Hacker News new | ask | show | jobs
by ben_w 820 days ago
> They're not guesses. We know they use A100s and we know how fast an A100 goes.

And we don't know how many GPT-4 instances run on any single A100, or if it's the other way around and how many A100s are needed to run a single GPT-4 instance. We also don't know how many tokens/second any given instance produces, so multiple users may be (my guess is they are) queued on any given instance. We have a rough idea how many machines they have, but not how intensively they're being used.

> You can cut a brain open and see how many neurons it has and how often they fire. Kurzweil's 10 petaflops for the brain (100e9 neurons * 1000 connections * 200 calculations) is a bit high for me honestly. I don't think connections count as flops. If a neuron only fires 5-50 times a second then that'd put the human brain at .5 to 5 teraflops it seems to me.

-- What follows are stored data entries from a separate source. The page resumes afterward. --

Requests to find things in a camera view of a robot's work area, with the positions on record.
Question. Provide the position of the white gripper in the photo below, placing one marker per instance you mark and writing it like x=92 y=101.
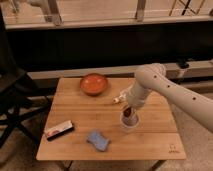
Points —
x=136 y=98

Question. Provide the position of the dark red pepper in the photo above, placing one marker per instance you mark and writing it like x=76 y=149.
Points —
x=127 y=112

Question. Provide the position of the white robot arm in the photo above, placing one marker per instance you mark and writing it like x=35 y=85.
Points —
x=152 y=77

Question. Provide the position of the white ceramic cup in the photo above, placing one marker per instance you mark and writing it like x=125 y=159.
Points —
x=129 y=122

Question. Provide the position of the small white toy object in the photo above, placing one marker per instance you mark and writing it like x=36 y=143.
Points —
x=120 y=98

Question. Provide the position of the orange bowl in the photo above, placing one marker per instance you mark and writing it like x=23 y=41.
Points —
x=93 y=84

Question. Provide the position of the wooden table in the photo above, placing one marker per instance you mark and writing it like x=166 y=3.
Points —
x=155 y=138

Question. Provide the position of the blue sponge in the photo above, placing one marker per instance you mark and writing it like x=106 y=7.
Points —
x=98 y=140

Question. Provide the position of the metal railing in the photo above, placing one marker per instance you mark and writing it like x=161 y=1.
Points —
x=52 y=14

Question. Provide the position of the black chair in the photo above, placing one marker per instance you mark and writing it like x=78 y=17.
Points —
x=11 y=100

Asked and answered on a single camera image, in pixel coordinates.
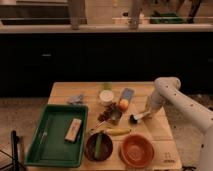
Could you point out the red grapes bunch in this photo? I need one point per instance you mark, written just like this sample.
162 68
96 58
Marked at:
107 113

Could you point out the dark brown bowl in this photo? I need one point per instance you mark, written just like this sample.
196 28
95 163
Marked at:
105 150

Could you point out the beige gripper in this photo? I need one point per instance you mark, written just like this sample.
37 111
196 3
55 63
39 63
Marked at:
153 105

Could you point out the metal measuring cup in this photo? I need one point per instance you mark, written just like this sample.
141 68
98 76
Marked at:
114 119

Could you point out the green box on counter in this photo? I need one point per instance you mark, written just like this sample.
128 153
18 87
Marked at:
165 18

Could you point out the orange fruit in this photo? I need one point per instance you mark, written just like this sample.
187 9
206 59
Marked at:
123 104

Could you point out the wooden block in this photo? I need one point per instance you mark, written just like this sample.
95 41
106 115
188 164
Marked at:
73 130

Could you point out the green cucumber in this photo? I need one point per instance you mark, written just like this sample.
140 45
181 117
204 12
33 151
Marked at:
98 145

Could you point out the white round container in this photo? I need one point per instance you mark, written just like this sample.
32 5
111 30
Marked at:
106 97

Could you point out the yellow banana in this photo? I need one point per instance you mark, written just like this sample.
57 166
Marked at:
117 132

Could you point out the grey crumpled cloth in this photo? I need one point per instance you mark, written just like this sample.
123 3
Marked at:
75 100

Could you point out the black chair frame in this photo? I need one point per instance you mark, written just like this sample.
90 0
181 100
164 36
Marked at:
15 164

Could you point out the green plastic tray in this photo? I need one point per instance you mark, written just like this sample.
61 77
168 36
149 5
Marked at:
49 148

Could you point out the red bowl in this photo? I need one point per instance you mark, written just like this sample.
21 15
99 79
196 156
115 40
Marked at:
136 151

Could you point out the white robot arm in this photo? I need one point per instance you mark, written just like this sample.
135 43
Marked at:
167 88

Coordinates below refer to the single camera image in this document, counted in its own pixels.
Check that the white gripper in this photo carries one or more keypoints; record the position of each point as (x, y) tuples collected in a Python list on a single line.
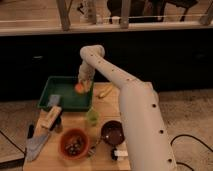
[(86, 74)]

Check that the orange apple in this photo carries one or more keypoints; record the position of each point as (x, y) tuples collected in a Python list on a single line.
[(79, 88)]

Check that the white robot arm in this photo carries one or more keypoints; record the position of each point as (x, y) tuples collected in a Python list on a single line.
[(144, 130)]

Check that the green plastic tray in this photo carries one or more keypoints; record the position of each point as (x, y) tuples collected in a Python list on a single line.
[(70, 100)]

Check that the green plastic cup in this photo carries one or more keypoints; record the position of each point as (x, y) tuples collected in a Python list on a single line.
[(92, 117)]

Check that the grey sponge block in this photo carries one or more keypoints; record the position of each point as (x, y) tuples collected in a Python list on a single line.
[(54, 100)]

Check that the wooden block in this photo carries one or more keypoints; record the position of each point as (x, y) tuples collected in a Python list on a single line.
[(52, 115)]

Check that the dark brown bowl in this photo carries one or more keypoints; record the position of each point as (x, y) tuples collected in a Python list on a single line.
[(112, 133)]

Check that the orange bowl with contents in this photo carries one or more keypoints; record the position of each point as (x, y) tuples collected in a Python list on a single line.
[(74, 144)]

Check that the metal spoon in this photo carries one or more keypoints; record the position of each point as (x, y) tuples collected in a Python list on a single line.
[(93, 148)]

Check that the small black white object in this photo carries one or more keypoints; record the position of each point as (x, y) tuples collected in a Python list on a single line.
[(118, 155)]

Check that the wooden railing shelf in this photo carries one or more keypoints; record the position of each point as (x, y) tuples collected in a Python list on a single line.
[(31, 17)]

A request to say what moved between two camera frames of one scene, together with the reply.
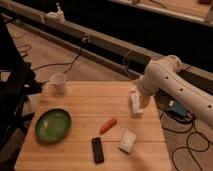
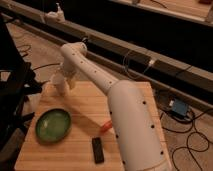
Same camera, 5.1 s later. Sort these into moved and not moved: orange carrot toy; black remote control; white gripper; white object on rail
Moved: white gripper
Not moved: orange carrot toy; black remote control; white object on rail
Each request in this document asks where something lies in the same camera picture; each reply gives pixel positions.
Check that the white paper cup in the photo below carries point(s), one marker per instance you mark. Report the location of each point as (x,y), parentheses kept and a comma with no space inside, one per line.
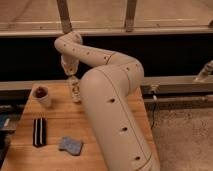
(41,94)

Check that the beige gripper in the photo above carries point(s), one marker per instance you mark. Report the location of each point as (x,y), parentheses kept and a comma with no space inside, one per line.
(69,64)

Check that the white object at right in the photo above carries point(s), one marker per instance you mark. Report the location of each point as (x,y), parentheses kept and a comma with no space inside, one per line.
(205,72)

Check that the blue sponge cloth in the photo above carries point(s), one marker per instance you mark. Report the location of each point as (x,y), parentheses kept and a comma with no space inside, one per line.
(71,145)

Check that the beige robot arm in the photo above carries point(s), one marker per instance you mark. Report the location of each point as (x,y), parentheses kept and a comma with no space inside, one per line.
(103,90)

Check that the metal window post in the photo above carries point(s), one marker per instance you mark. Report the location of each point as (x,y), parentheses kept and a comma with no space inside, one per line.
(64,16)
(130,15)

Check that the black white striped block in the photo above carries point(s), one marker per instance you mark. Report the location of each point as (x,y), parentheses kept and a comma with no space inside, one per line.
(39,132)

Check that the right metal window post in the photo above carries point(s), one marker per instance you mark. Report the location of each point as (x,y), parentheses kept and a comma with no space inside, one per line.
(130,15)

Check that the left metal window post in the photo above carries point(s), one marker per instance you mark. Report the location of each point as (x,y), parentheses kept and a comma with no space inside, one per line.
(64,16)

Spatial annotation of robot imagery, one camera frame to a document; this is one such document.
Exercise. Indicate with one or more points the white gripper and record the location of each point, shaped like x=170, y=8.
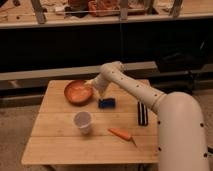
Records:
x=99, y=85

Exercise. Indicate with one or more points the orange ceramic bowl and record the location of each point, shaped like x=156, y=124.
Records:
x=78, y=92

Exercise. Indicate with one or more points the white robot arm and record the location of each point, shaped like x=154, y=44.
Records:
x=182, y=142

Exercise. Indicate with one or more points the blue sponge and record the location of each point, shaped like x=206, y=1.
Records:
x=107, y=103

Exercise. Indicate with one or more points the light wooden table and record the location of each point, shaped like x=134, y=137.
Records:
x=55, y=139

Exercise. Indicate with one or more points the black striped rectangular block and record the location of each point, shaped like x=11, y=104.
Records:
x=142, y=114

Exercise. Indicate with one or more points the orange carrot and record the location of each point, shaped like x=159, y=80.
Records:
x=122, y=134

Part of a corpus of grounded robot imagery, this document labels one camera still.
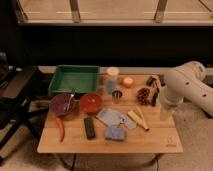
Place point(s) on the red bowl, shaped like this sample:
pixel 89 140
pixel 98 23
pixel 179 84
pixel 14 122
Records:
pixel 90 103

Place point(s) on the red chili pepper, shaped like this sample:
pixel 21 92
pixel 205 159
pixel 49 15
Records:
pixel 60 125

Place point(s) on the green plastic tray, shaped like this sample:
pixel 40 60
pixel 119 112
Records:
pixel 82 78

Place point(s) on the light blue towel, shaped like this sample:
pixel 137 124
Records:
pixel 112 117

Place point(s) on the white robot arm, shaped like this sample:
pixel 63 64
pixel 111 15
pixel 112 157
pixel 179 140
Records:
pixel 185 81

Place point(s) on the metal cup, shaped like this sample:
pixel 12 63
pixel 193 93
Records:
pixel 116 95

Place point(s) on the blue sponge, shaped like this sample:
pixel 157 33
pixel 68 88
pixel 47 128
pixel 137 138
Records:
pixel 114 133

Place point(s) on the metal spoon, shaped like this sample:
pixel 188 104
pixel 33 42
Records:
pixel 67 105

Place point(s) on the black remote control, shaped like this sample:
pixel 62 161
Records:
pixel 89 127

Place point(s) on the purple bowl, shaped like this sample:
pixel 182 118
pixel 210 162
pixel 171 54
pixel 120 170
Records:
pixel 56 104

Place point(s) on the small dark object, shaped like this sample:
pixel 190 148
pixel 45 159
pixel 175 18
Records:
pixel 150 81

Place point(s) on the brown pine cone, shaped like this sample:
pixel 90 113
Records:
pixel 143 95

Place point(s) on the orange candle cup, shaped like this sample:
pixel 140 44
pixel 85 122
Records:
pixel 127 82

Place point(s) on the clear jar white lid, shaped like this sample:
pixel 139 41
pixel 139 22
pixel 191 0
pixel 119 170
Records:
pixel 111 79

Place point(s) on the black brush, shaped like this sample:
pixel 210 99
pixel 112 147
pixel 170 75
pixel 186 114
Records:
pixel 155 95

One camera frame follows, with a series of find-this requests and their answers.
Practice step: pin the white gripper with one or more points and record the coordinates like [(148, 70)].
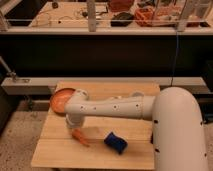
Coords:
[(74, 121)]

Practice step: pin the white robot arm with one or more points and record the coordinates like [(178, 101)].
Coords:
[(178, 131)]

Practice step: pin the orange plate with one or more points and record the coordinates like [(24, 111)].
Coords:
[(59, 99)]

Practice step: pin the blue cloth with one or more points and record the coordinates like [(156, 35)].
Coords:
[(116, 143)]

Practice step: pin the black object on shelf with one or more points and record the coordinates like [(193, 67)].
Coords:
[(122, 19)]

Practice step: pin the orange crate on shelf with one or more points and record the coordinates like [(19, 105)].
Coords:
[(143, 17)]

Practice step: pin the metal clamp bracket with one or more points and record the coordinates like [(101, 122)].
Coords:
[(11, 74)]

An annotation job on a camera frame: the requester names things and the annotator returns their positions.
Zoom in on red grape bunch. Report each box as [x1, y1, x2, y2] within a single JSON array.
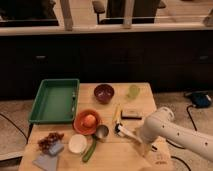
[[38, 132, 64, 153]]

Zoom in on green handled metal measuring cup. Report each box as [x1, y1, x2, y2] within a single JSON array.
[[82, 125, 109, 163]]

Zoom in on orange fruit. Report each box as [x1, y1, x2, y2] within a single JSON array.
[[83, 114, 96, 128]]

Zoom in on white round lid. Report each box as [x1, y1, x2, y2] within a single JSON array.
[[68, 134, 87, 154]]

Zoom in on green plastic tray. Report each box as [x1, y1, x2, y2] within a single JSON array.
[[28, 79, 79, 124]]

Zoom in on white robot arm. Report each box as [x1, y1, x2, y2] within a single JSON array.
[[136, 107, 213, 162]]

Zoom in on black cable on floor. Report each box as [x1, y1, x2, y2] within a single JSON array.
[[165, 103, 200, 150]]

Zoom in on dark block sponge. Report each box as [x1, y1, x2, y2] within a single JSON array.
[[121, 109, 142, 120]]

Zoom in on blue grey cloth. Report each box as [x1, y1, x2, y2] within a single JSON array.
[[32, 141, 64, 171]]

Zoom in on light green cup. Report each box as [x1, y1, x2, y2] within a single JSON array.
[[128, 85, 140, 99]]

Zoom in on blue device on floor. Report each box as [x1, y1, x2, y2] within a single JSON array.
[[185, 92, 212, 108]]

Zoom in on orange plate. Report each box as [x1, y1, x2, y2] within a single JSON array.
[[73, 109, 102, 135]]

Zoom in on black cable left floor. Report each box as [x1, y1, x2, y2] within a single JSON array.
[[0, 112, 29, 143]]

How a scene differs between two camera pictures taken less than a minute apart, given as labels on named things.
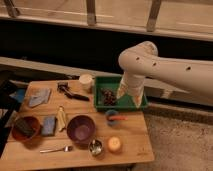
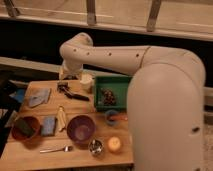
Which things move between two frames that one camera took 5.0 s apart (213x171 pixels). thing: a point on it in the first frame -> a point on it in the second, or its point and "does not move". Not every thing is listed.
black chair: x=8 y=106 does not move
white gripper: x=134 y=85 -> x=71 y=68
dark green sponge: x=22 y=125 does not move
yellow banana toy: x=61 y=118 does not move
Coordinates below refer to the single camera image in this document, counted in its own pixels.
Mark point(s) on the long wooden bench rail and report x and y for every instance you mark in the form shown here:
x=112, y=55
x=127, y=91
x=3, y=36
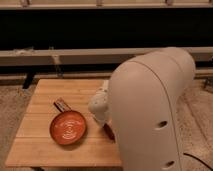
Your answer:
x=31, y=57

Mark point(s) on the orange frying pan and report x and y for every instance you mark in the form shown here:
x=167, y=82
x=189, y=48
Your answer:
x=69, y=126

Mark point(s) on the wooden table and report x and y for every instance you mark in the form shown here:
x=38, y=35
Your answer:
x=33, y=145

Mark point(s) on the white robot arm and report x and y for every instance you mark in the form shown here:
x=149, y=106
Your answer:
x=140, y=101

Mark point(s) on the dark red pepper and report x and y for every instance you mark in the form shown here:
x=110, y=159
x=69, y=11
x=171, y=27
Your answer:
x=109, y=131

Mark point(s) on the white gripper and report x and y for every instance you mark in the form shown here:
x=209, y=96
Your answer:
x=98, y=104

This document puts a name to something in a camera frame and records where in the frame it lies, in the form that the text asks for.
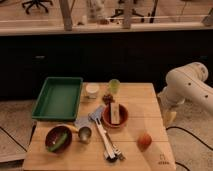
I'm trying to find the red orange apple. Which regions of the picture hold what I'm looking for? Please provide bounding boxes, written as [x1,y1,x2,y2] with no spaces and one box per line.
[138,133,152,150]

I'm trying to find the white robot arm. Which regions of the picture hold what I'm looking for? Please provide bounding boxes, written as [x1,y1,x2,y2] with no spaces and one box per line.
[157,62,213,127]

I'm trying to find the green translucent cup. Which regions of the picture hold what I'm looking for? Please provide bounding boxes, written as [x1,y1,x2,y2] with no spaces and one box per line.
[109,79,120,94]

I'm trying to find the white paper cup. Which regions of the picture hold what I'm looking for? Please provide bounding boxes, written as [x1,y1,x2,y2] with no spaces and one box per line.
[86,83,100,99]

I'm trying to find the small metal cup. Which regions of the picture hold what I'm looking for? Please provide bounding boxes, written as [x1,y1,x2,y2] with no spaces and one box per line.
[78,127,92,144]

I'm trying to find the brown pinecone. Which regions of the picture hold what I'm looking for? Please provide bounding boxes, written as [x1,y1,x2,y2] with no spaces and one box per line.
[102,94,114,104]

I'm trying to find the metal tongs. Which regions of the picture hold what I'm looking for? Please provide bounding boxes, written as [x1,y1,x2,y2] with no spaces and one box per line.
[99,128,125,163]

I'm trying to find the green plastic tray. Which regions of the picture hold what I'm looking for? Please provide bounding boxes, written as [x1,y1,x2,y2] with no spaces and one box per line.
[32,77,83,121]

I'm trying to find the black chair base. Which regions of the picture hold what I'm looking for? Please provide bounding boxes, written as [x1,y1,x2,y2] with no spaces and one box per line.
[110,0,144,23]

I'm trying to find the dark brown bowl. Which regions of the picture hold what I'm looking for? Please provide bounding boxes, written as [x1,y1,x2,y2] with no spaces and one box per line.
[45,126,72,154]

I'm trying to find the green cucumber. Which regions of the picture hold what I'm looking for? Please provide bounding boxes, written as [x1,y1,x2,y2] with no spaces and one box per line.
[47,133,68,152]

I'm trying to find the black office chair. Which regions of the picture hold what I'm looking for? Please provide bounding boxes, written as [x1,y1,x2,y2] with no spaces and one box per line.
[22,0,53,15]

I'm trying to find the black floor cable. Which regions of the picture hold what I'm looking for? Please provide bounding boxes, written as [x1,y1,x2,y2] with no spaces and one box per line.
[166,125,213,152]

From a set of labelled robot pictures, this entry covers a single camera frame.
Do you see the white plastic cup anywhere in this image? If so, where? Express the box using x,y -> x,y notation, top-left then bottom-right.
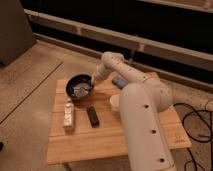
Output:
110,94 -> 120,112

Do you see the black cable on floor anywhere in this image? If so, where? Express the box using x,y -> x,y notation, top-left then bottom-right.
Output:
173,99 -> 213,171

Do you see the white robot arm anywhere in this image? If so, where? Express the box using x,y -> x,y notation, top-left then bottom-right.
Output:
92,52 -> 177,171

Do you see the black rectangular block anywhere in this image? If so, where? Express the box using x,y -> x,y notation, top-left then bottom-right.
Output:
87,106 -> 99,127

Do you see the grey cabinet corner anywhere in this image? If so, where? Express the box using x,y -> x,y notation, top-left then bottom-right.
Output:
0,0 -> 36,66

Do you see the white shelf rail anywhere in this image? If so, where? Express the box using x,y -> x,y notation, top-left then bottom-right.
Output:
24,9 -> 213,72

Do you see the dark ceramic bowl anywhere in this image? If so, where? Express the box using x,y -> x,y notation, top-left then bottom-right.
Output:
65,74 -> 93,100

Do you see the blue grey sponge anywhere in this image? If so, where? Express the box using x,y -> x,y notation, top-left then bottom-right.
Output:
112,76 -> 127,89

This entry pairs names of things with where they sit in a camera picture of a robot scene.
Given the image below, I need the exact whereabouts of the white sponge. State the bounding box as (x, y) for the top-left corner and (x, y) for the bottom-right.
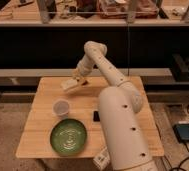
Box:
(61, 78), (87, 91)

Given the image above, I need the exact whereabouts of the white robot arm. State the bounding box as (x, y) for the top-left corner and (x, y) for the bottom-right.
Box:
(73, 41), (158, 171)

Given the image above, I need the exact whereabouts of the white ceramic cup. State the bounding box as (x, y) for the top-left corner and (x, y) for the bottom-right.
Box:
(52, 99), (70, 118)

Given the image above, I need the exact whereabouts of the wooden table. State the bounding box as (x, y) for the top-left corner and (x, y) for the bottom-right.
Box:
(16, 77), (164, 158)

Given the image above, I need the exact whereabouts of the black rectangular block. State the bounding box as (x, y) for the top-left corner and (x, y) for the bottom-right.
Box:
(93, 111), (100, 122)

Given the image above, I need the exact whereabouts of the green plate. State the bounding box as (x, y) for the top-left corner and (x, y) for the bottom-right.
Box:
(50, 119), (87, 157)

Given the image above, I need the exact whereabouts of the white plastic bottle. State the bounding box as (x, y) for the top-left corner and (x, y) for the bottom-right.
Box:
(93, 148), (110, 171)

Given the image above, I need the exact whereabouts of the background workbench shelf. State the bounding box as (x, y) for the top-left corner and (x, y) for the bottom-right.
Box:
(0, 0), (189, 27)

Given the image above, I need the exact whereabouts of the blue foot pedal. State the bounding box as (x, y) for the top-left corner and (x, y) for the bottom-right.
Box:
(173, 123), (189, 143)

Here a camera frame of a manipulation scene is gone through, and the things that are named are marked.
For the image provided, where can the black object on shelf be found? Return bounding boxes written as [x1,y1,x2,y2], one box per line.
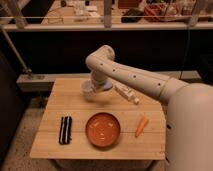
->
[121,9,143,23]

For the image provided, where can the orange plate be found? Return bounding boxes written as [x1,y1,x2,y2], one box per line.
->
[85,112,121,148]

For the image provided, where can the orange toy carrot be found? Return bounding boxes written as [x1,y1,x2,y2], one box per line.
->
[135,116,149,137]

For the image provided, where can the white ceramic cup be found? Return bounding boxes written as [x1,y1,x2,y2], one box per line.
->
[81,80,96,101]

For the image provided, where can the metal railing frame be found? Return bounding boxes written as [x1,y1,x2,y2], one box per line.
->
[0,0,213,81]

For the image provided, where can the red object on shelf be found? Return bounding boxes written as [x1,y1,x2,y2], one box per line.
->
[144,4,172,22]

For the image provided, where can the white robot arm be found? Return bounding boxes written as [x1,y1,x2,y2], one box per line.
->
[86,45,213,171]

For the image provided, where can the black and white striped sponge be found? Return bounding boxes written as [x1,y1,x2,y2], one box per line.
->
[59,116,72,145]

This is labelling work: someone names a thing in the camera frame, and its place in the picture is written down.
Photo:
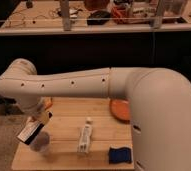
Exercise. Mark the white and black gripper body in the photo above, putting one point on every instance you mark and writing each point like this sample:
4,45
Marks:
32,129

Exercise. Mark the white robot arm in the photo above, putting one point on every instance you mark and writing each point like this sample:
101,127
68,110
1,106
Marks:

You're double-counting. "If a neuron only fires 5-50 times a second" = maximum synapse firing rate * fraction of cells active at any given moment, and the 200 is what you get from assuming it could go at 1000/second (they can) but only 20% are active at any given moment (a bit on the high side, but not by much).

Total = neurons * synapses/neuron * maximum synapse firing rate * fraction of cells active at any given moment * operations per synapse firing

1e11 * 1e3 * 1e3 Hz * 10% (of your brain in use at any given moment, where the similarly phrased misconception comes from) * 1 floating point operation = 1e16/second = 10 PFLOP

It currently looks like we need more than 1 floating point operation to simulate a synapse firing.

> The other estimates like 1e28 are measuring different things.

Things which may turn out to be important for e.g. Hebbian learning. We don't know what we don't know. Our brains are much more sample-efficient than our ANNs.